:: About this exercise ::
Would you copy out each line of the records below that includes the word "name"?

:: Data excerpts ::
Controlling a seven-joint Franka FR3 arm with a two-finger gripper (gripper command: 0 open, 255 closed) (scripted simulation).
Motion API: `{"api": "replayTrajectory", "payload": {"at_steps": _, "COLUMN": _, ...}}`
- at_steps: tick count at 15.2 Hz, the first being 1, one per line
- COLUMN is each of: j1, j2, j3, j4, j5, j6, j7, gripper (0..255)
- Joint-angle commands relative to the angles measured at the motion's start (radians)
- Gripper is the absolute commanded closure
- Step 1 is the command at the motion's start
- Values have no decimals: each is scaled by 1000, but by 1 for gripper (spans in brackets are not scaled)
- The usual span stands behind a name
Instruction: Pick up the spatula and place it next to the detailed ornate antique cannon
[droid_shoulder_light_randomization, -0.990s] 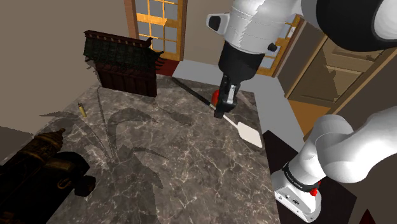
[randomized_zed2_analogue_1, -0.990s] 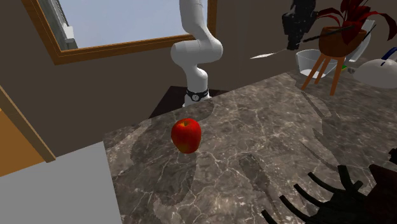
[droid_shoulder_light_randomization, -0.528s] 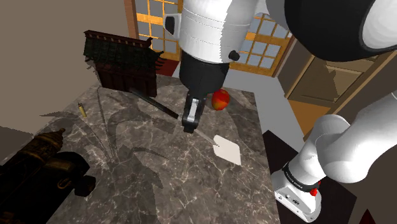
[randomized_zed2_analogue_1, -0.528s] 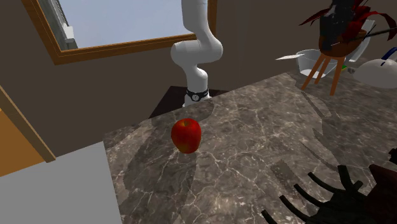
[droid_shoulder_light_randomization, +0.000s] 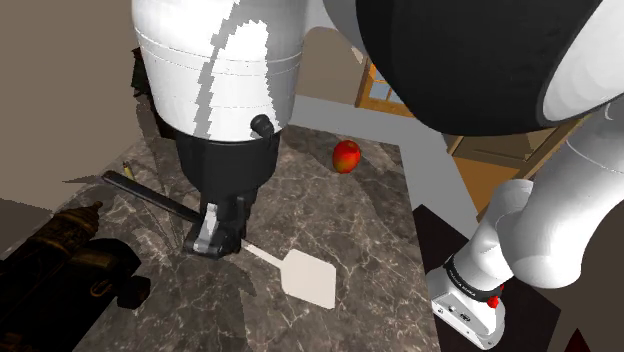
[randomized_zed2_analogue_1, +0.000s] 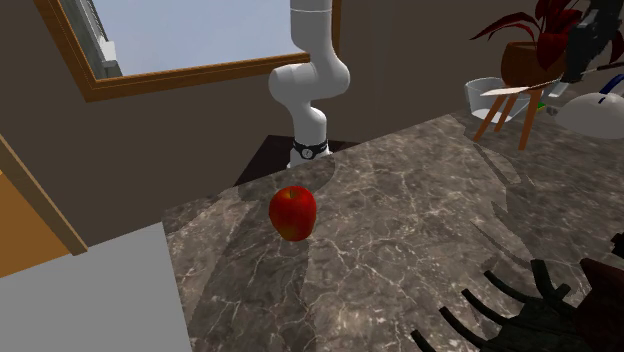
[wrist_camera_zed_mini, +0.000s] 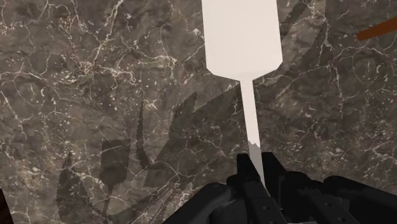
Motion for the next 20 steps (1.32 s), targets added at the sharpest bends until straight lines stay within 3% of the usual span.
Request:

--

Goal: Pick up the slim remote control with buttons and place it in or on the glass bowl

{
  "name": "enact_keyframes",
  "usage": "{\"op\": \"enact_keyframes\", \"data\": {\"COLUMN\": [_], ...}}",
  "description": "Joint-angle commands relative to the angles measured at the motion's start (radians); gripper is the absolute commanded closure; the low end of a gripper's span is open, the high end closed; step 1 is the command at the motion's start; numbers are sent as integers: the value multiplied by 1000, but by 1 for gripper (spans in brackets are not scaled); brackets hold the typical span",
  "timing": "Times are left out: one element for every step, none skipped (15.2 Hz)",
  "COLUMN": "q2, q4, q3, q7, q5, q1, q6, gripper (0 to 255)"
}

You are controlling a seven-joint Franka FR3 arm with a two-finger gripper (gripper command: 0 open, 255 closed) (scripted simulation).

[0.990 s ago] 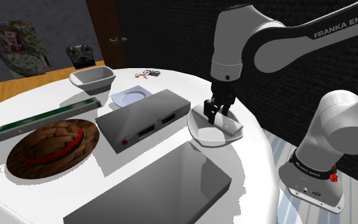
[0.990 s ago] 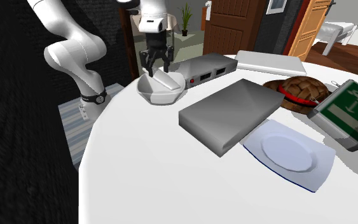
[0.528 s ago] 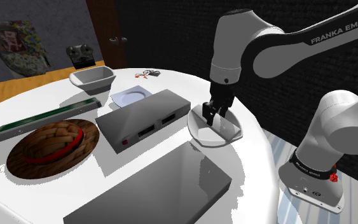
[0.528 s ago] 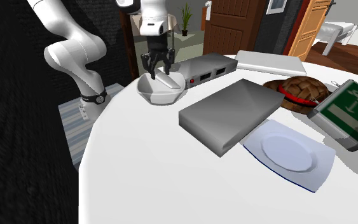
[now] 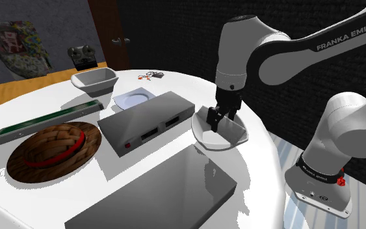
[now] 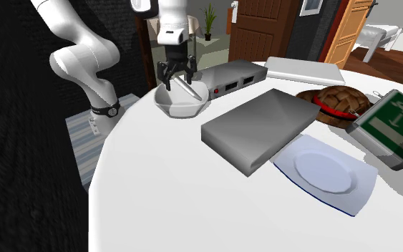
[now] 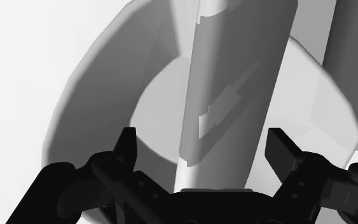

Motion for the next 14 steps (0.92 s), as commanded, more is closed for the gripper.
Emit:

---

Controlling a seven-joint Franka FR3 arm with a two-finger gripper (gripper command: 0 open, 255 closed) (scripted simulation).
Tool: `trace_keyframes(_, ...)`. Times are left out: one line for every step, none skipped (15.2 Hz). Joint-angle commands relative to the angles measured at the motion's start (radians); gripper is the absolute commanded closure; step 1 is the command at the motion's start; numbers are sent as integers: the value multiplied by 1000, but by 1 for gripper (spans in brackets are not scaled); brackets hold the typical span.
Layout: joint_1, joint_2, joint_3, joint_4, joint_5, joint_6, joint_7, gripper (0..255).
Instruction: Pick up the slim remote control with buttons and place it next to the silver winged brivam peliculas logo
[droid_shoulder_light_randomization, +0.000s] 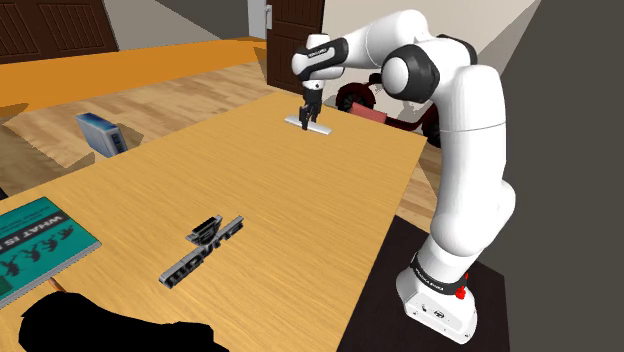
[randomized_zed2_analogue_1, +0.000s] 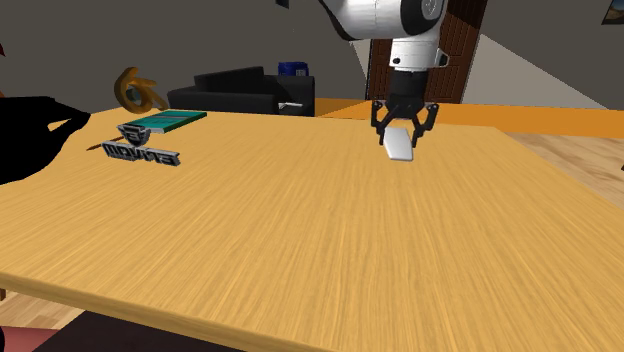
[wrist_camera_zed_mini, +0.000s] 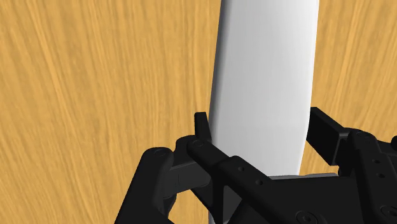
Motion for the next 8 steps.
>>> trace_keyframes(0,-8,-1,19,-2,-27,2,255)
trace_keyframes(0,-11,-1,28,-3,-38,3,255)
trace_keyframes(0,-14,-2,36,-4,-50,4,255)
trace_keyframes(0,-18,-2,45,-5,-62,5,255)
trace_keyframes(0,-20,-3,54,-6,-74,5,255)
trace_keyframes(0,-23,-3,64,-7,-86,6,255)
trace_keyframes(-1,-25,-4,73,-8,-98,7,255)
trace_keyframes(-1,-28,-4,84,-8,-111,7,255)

:: Answer to the exercise ::
- The usual span stands behind a name
  "name": "enact_keyframes",

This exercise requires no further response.